Would you reproduce the data below exactly, please, leaving out its images?

• • • •

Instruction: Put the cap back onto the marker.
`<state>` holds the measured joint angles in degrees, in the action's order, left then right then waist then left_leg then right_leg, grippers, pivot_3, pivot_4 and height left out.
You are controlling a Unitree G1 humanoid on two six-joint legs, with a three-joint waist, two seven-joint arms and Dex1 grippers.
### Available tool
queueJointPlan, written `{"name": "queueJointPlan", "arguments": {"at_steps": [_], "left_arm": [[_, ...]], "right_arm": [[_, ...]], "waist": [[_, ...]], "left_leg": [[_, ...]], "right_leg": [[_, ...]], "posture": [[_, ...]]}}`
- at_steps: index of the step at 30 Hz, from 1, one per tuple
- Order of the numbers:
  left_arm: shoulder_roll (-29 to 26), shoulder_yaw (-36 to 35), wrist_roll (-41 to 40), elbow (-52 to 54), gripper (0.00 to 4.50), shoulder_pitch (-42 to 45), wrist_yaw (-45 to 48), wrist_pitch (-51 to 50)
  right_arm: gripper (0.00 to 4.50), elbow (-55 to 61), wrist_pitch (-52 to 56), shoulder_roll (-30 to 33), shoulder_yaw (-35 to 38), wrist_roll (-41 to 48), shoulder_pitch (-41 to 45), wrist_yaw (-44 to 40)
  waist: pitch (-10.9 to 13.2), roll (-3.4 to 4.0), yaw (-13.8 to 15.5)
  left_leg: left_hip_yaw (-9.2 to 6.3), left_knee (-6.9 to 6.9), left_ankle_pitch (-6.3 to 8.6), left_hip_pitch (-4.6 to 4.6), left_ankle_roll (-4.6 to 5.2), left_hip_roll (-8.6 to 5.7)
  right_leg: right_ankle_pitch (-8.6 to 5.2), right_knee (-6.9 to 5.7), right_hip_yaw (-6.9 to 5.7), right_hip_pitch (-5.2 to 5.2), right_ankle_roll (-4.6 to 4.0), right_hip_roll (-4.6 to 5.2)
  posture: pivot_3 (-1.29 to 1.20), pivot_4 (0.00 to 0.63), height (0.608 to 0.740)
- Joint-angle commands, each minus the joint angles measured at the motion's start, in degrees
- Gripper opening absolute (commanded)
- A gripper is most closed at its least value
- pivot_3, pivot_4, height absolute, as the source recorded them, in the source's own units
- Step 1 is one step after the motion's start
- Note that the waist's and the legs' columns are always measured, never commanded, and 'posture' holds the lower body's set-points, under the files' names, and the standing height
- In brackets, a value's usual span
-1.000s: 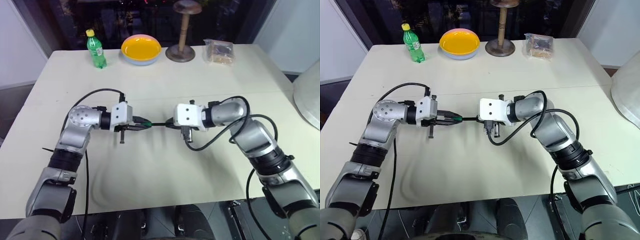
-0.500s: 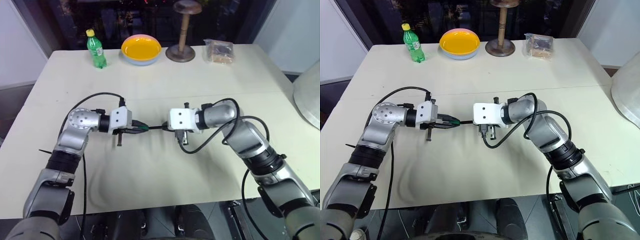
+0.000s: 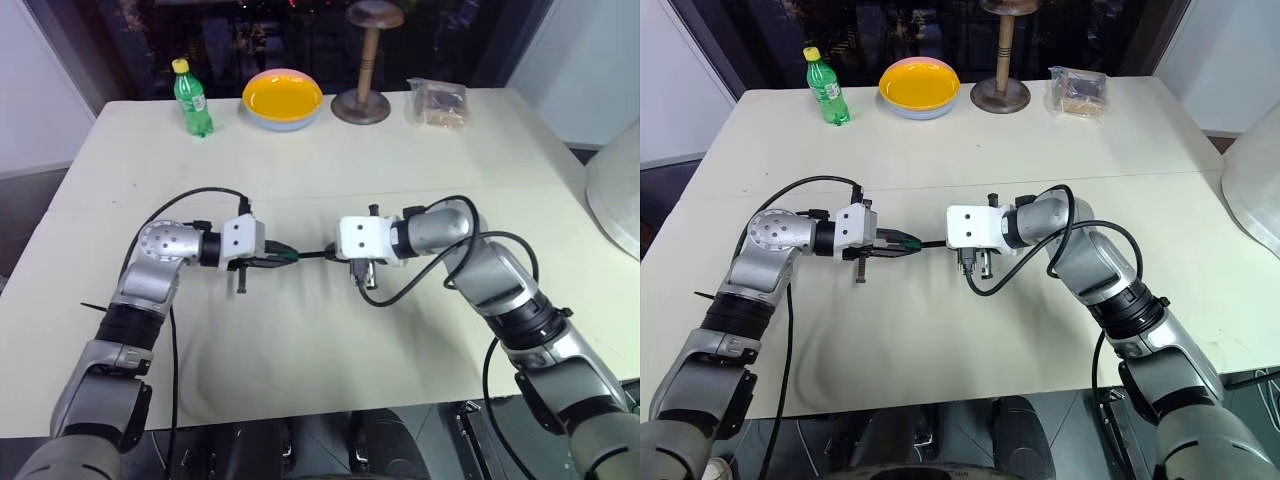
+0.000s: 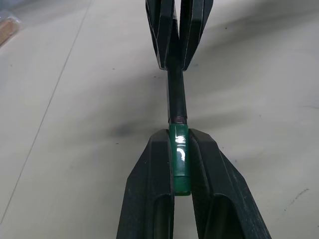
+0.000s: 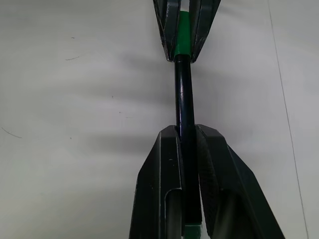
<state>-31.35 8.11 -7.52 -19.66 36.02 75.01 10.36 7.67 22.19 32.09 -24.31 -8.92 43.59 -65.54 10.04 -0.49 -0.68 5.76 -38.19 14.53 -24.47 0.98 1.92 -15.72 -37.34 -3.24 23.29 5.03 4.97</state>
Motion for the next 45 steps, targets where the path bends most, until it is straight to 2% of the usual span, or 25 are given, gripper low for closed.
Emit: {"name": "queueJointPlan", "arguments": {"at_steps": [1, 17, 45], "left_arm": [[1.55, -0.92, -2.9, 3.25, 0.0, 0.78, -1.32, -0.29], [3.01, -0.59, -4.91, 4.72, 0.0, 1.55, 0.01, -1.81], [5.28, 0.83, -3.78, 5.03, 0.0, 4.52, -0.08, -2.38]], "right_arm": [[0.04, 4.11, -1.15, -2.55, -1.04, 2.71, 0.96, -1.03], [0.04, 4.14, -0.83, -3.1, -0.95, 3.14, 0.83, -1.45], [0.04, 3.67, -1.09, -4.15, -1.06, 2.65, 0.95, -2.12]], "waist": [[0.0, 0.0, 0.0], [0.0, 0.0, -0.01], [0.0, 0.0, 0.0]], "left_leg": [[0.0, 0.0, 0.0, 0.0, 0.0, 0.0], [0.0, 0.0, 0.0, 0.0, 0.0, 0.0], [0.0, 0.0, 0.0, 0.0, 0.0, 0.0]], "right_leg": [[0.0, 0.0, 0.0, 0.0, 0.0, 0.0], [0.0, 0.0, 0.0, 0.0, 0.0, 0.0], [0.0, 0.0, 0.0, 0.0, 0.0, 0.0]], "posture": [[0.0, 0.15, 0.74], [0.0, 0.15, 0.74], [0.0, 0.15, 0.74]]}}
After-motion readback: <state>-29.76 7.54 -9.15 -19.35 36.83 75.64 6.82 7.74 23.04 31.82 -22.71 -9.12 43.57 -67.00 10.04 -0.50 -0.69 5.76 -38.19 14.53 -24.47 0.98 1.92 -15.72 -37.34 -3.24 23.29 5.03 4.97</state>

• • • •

[Exercise answer]
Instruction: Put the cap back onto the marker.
`<state>` holds the measured joint angles in degrees, in the action's order, left then right then waist then left_leg then right_leg, grippers, pivot_3, pivot_4 and height left out.
You are controlling a Unitree G1 humanoid on two six-joint legs, with a three-joint waist, two seven-joint arms and Dex1 grippers.
### Available tool
queueJointPlan, written `{"name": "queueJointPlan", "arguments": {"at_steps": [_], "left_arm": [[_, ...]], "right_arm": [[_, ...]], "waist": [[_, ...]], "left_leg": [[_, ...]], "right_leg": [[_, ...]], "posture": [[_, ...]]}}`
- at_steps: index of the step at 30 Hz, from 1, one per tuple
- Order of the numbers:
  left_arm: shoulder_roll (-29 to 26), shoulder_yaw (-36 to 35), wrist_roll (-41 to 40), elbow (-52 to 54), gripper (0.00 to 4.50), shoulder_pitch (-42 to 45), wrist_yaw (-45 to 48), wrist_pitch (-51 to 50)
  right_arm: gripper (0.00 to 4.50), elbow (-55 to 61), wrist_pitch (-52 to 56), shoulder_roll (-30 to 33), shoulder_yaw (-35 to 38), wrist_roll (-41 to 48), shoulder_pitch (-41 to 45), wrist_yaw (-44 to 40)
  waist: pitch (-10.9 to 13.2), roll (-3.4 to 4.0), yaw (-13.8 to 15.5)
  left_leg: left_hip_yaw (-9.2 to 6.3), left_knee (-6.9 to 6.9), left_ankle_pitch (-6.3 to 8.6), left_hip_pitch (-4.6 to 4.6), left_ankle_roll (-4.6 to 5.2), left_hip_roll (-8.6 to 5.7)
  right_leg: right_ankle_pitch (-8.6 to 5.2), right_knee (-6.9 to 5.7), right_hip_yaw (-6.9 to 5.7), right_hip_pitch (-5.2 to 5.2), right_ankle_roll (-4.6 to 4.0), right_hip_roll (-4.6 to 5.2)
  posture: pivot_3 (-1.29 to 1.20), pivot_4 (0.00 to 0.63), height (0.608 to 0.740)
- Joint-angle commands, each minus the joint angles measured at the motion's start, in degrees
- Gripper opening absolute (commanded)
- A gripper is most closed at its least value
- pivot_3, pivot_4, height absolute, as the source recorded them, in the source's own units
- Step 1 is one step after the motion's start
- Note that the waist's and the legs' columns are always measured, never commanded, and 'posture' holds the lower body's set-points, under the files' names, and the standing height
- In brackets, a value's usual span
-1.000s: 
-0.500s: 
+0.000s: 
+0.000s: 
+0.000s: 
<state>-31.35 8.11 -7.52 -19.66 36.02 75.01 10.36 7.67 22.19 32.09 -24.31 -8.92 43.59 -65.54 10.04 -0.49 -0.68 5.76 -38.19 14.53 -24.47 0.98 1.92 -15.72 -37.34 -3.24 23.29 5.03 4.97</state>
Motion for the next 45 steps, targets where the path bends most, until it is straight to 2% of the usual span, or 25 are given, gripper low for closed.
Emit: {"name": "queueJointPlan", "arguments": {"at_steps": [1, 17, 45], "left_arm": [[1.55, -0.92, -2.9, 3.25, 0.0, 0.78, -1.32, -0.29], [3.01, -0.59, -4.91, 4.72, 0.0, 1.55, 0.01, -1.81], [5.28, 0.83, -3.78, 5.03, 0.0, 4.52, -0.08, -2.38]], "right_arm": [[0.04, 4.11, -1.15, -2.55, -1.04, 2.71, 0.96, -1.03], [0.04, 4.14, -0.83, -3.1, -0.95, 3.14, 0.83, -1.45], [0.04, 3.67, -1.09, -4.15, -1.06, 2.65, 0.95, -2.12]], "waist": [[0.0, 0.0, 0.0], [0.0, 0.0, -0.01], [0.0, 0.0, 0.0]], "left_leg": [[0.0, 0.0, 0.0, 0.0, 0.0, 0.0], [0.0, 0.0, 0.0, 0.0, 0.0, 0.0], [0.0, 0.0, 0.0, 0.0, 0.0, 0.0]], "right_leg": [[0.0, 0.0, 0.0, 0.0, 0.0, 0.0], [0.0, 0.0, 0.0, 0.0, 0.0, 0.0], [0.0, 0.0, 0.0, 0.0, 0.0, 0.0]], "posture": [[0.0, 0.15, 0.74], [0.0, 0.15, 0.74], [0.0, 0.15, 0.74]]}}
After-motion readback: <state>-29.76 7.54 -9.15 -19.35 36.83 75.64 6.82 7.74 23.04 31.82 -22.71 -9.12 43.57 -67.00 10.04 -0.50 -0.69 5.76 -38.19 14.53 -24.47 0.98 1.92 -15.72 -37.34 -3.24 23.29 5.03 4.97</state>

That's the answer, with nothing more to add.